9. Treatment of the Payment. The $300 million of cash proceeds received from the initial Holder on January 16, 2015 shall be treated as a loan to Newco of $290 million and a contribution to Newco of $10 million in exchange for the rights set forth in this Agreement, which shall be treated as a partnership interest in Newco. The parties agree and acknowledge that the Company contributed its assets to Newco (subject to the outstanding debt with respect to the credit agreement, entered into as of December 19, 2011, among the Company, each lender from time to time party thereto, and Bank of America, N.A., as the administrative agent) (the “Revolver”), and the Newco used a portion of the $290 million loan to pay and discharge the Revolver.
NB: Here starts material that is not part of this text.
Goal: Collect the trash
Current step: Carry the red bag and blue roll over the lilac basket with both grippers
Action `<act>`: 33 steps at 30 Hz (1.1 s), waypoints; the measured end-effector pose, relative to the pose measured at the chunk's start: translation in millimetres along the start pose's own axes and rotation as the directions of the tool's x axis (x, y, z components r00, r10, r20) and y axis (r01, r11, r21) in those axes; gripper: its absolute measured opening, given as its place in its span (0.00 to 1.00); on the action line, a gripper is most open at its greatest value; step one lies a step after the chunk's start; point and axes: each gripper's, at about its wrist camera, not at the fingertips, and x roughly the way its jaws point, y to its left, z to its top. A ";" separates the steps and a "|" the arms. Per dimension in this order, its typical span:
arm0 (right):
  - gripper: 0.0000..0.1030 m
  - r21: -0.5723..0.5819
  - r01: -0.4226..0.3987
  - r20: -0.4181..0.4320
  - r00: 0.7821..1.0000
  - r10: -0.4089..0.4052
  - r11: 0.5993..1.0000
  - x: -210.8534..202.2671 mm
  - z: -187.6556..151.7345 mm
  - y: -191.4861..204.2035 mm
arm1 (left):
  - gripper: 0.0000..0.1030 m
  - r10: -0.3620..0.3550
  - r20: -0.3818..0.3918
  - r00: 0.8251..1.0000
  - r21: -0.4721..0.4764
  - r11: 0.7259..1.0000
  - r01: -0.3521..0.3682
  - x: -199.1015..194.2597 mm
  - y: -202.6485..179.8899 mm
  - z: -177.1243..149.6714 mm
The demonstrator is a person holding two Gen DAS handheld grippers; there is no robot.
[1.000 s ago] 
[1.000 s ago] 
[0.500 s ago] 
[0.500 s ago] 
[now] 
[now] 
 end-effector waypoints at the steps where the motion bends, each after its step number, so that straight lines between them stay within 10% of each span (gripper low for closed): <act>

10. Governing Law; Arbitration; Waiver of Jury Trial.
(a) This Agreement shall be governed by and construed in accordance with the laws of the State of New York and each party hereby irrevocably and unconditionally submits to the exclusive jurisdiction of any New York State court or Federal court sitting in the Borough of Manhattan, NY and any appellate court thereof in any action or proceeding arising out of or relating to this Agreement. EACH PARTY HERETO IRREVOCABLY WAIVES, TO THE FULLEST EXTENT PERMITTED BY APPLICABLE LAW, (A) ANY RIGHT IT MAY HAVE TO A TRIAL BY JURY IN ANY LEGAL PROCEEDING ARISING OUT OF OR RELATING TO THIS AGREEMENT OR THE TRANSACTIONS CONTEMPLATED HEREBY (WHETHER BASED ON CONTRACT, TORT OR ANY OTHER THEORY) AND (B) ANY OBJECTION THAT IT MAY NOW OR HEREAFTER HAVE TO THE LAYING OF VENUE OF ANY SUCH LEGAL PROCEEDING IN THE STATE OR FEDERAL COURTS LOCATED IN THE CITY OF NEW YORK, BOROUGH OF MANHATTAN.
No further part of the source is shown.